In his latest blog, UCL School of Management’s Shivaang’s Sharma, a PhD student in the Strategy and Entrepreneurship reserach Group expands on the conversation and delves into AI tools that Foster Trust in Technologies.
The unprecedented scale of data generated by ongoing crises – such as Gaza, Sudan, and Ukraine – is pivoting leading international agencies – such as the World Food Programme – to integrate AI tools in humanitarian work. But despite calls for such necessary, strategic shifts across sectors, agents and analysts can remain reluctant to trust such ‘novel’ tools. Prior research explains this apprehension persists due to concerns over data security, ethics, and sector specific norms (e.g. fears over violating the ‘do no harm’ principle in humanitarian work). In my research, however, I uncover AI tools that are successfully breaching the trust barrier and even cultivating a growing community of committed users. This short article, the first in the #trustworthytechnologies series explores three core characteristics that are common across AI tools that help navigate societal grand challenges.
Proactively clarifying inscrutabilities is essential
Widely used AI tools (e.g. ChatGPT) can often remain mysterious about their back-end and instead outsource tasks of interpreting algorithmic ambiguities to its users. In contrast, organisations that foster trust in their tools make their back end visible to users. They leverage various ‘languages’ that consistently clarify their tool’s datasets, logic, and limitations to users of varying technical proficiencies. For example, consider DEEP – the leading collaborative sensemaking NLP- based data analysis platform for humanitarian and development actors. Data Friendly Space (DFS), as implementing partner of DEEP along with its partner Togglecorp continue to create DIY educational modules for new, non-technical users on how to use their AI tools (e.g. e-learning hubs like KayaConnect or Zendesk), and routinely update their publicly accessible GitHub repositories for users who are technologically proficient.
User community driven interoperabilities
Organisations that manage to cultivate trust in their tools amongst users handling sensitive data also adopt a democratised approach to sourcing feedback from the user community on making their tools useful and user-friendly. For instance, DFS conducts monthly, on-demand demos on DEEP, conducts targeted surveys and user interviews to fine-tune or develop new or features that enhance the tools’ integration into team workflows and with sector specific databases.
User-centric accessibilities
Typically, organisations granting public access to their AI tools tend to remain gatekeepers to important inputs of their tools (e.g. proprietary data sets, model architecture) and outputs (e.g. defining rules for permissible prompts, access to outputs).
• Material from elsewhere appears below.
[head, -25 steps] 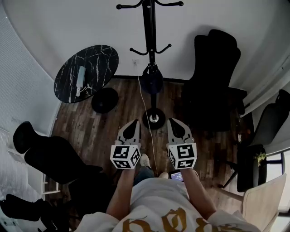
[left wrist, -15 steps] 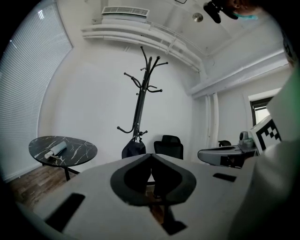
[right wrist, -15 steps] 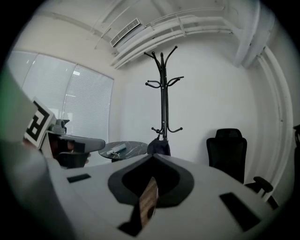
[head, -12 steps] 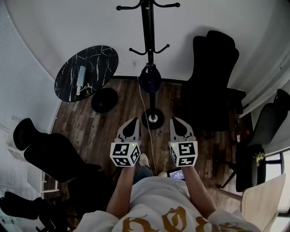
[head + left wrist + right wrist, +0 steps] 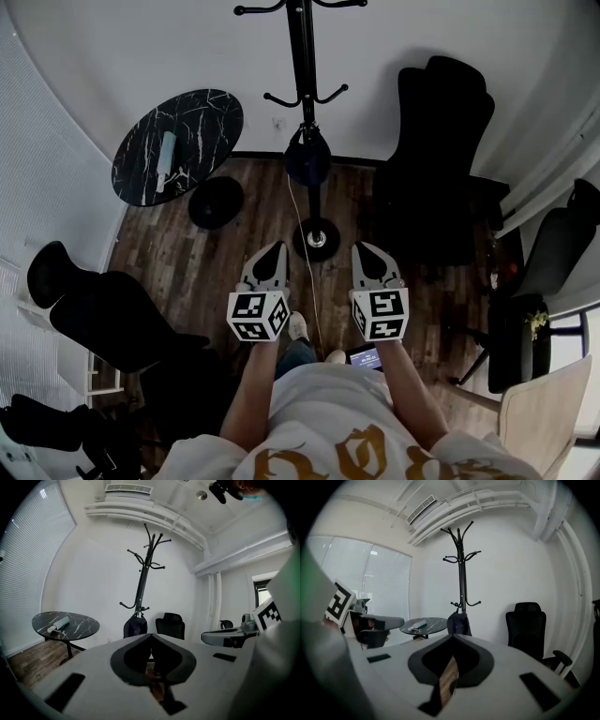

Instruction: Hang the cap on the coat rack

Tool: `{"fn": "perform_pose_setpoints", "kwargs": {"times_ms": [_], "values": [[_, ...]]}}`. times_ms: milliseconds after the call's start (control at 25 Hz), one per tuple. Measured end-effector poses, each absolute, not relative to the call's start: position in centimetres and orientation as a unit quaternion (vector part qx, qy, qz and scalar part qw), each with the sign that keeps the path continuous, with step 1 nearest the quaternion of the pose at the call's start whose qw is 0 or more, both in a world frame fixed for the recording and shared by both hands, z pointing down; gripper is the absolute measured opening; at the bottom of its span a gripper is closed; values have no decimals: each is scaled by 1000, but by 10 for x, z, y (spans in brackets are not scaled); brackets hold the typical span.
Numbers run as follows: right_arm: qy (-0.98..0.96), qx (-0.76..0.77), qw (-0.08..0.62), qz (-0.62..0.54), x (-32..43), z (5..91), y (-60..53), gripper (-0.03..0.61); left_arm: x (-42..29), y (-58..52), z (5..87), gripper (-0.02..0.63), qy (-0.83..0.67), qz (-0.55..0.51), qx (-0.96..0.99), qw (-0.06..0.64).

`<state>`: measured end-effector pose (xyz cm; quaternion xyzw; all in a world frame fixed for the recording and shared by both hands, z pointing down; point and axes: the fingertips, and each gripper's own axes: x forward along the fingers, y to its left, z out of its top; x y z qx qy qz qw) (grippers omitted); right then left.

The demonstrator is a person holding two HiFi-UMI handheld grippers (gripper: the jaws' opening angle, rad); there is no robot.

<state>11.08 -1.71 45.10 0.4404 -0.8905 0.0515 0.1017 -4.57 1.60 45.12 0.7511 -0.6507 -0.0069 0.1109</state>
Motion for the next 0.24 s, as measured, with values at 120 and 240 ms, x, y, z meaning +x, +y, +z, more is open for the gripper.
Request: {"fn": "perform_pose_setpoints", "kwargs": {"times_ms": [120,240], "values": [[-891,438,107,53,108,455,-17,11,-47,16,456,20,-650,5,751,111],[-893,433,108,52,104,456,-15,11,-48,18,458,20,-651,26,752,99]]}}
In contrast, organizations that develop democratic AI tools can grant access to the general public to pools of vast training datasets and empower users to determine the degree of control they wish to have or give to other users. For example, the Humanitarian Open Street Map team (HOT)’s AI tool, FAIR – a computer vision model that helps improve accuracy of mapping humanitarian efforts – allows project teams to determine levels of access of outputs to different user groups, and continuously discuss related issues on dedicated slack channels and github repositories.
Unlocking the potential of AI in data sensitive contexts, such as humanitarian crises contexts, requires clarifying model inscrutabilities, pursuing community-driven interoperabilities, and empowering users to self-determine extent of input-output accessibilities. Explore how organizations are demystifying technology, building trust, and navigating societal challenges in the #trustworthytechnologies series.
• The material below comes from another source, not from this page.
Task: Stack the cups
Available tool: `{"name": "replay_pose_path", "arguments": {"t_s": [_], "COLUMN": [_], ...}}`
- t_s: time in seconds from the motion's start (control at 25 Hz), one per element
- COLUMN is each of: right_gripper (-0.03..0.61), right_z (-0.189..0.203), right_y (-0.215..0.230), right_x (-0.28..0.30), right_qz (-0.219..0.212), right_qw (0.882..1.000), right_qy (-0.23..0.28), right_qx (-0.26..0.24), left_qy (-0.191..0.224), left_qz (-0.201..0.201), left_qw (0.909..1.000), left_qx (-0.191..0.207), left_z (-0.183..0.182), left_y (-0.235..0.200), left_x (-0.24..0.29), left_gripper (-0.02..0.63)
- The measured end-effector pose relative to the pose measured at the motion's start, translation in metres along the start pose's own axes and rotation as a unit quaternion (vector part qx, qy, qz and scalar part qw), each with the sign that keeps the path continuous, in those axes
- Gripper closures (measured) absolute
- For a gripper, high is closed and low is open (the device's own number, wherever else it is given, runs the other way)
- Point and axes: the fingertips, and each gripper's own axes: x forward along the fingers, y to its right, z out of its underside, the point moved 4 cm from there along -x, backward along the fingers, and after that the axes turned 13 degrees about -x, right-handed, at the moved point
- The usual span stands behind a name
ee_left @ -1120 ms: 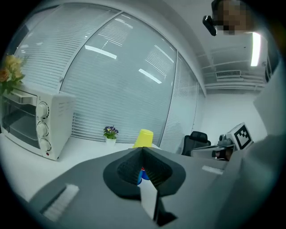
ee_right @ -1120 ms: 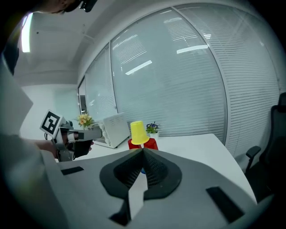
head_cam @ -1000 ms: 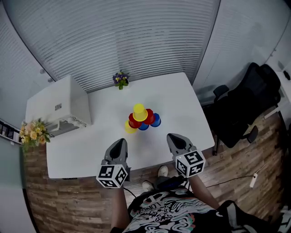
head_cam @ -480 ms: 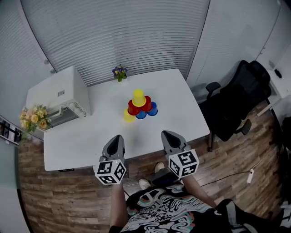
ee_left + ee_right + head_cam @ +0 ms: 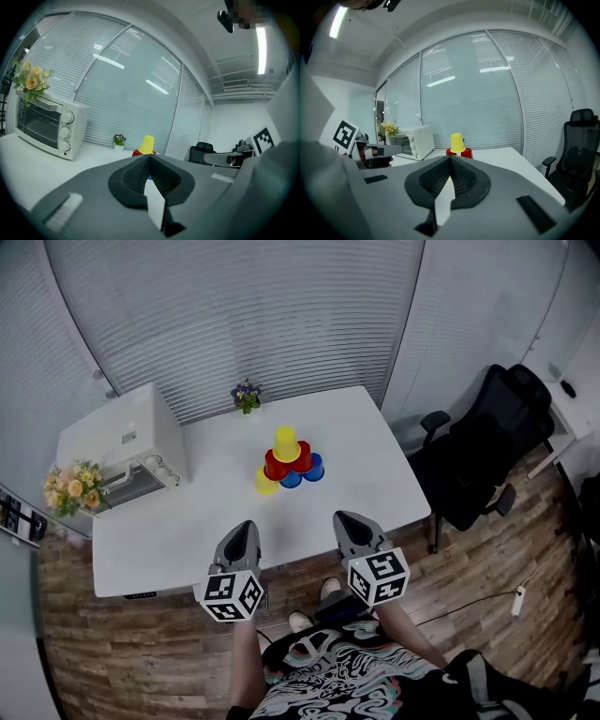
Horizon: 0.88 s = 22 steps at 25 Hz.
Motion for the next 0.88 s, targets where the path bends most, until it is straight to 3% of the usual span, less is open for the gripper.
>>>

Humanitarian AI today podcast on responsible AI
Shivaang will continue these conversations with leaders and innovators on the Humanitarian AI Today podcast series – the leading AI for Good podcast series focusing on humanitarian applications of artificial intelligence. The series is produced by Brent Phillips, founder of the global Humanitarian AI meetup.com community.
Shivaang recently hosted an episode with Suzy Madigan, founder of ‘The Machine Race’ blog series and senior humanitarian advisor at CARE International. Suzy and Shivaang discuss some of the human rights and safety implications of AI for society globally, particularly for communities in the global south experiencing humanitarian crises, conflicts, poverty or marginalisation and look at how to ensure that the design, deployment and governance of AI is inclusive and equitable, to make sure everybody can share in its potential benefits and be protected from potential harms.
Shivaang’s research examines collaborative intelligence systems that address discrimination experienced by vulnerable social groups. He examines the promises and perils of Human-AI teams in humanitarian crisis contexts and how organisations make sense of, navigate, and challenge discriminatory institutional regimes. Shivaang is actively building a global knowledge-sharing community around demystifying humanitarian technologies, workflows of tech-assisted collaborative organisations in crisis contexts and conducts workshops and podcasts on these topics.